Your objective: Word for word, restate the data that follows, omitting the images.

Given material:
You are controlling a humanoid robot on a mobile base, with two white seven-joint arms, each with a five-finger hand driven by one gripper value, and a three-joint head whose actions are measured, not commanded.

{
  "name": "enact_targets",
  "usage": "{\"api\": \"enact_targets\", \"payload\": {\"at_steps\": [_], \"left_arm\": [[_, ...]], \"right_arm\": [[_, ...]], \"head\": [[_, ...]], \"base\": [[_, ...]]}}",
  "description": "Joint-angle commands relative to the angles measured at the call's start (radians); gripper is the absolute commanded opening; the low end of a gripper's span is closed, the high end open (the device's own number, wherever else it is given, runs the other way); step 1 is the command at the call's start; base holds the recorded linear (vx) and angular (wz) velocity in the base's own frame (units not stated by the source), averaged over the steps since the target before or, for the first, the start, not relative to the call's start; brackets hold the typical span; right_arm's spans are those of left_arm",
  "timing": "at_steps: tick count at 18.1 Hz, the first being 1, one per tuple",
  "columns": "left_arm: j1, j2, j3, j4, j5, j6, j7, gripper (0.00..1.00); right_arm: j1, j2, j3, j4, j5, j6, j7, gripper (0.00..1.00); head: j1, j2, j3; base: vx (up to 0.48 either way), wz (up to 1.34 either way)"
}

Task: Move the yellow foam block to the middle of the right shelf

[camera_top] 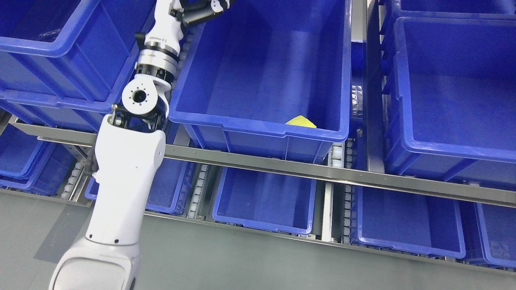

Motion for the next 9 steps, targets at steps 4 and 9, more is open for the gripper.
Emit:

Task solution:
You are controlling a humanoid robot on a mobile base, with two white seven-joint arms, each with a five-finger hand driven by one gripper value, and a three-joint head whose actions are measured, not commanded.

{
  "name": "enact_targets",
  "usage": "{\"api\": \"enact_targets\", \"payload\": {\"at_steps\": [_], \"left_arm\": [[_, ...]], \"right_arm\": [[_, ...]], \"head\": [[_, ...]], \"base\": [[_, ...]]}}",
  "description": "Joint-angle commands relative to the angles measured at the call's start (radians); gripper is the absolute commanded opening; the low end of a gripper's span is closed, the high end open (the device's own number, wherever else it is given, runs the other way); step 1 is the command at the call's start; base holds the recorded linear (vx) and angular (wz) velocity in the base's own frame (units not stated by the source), averaged over the steps since the target before or, for the first, the start, not relative to the call's start; brackets hold the typical span; right_arm's spans are those of left_arm",
  "timing": "at_steps: tick count at 18.1 Hz, the first being 1, one per tuple",
  "columns": "left_arm: j1, j2, j3, j4, j5, j6, j7, gripper (0.00..1.00); right_arm: j1, j2, j3, j4, j5, j6, j7, gripper (0.00..1.00); head: j1, j2, j3; base: vx (up to 0.48 either way), wz (up to 1.34 either way)"
}

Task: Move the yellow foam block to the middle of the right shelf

[camera_top] 

Motion for the next 9 steps, targets at steps 4 and 9, more is open for the gripper.
Emit:

No further output is needed here.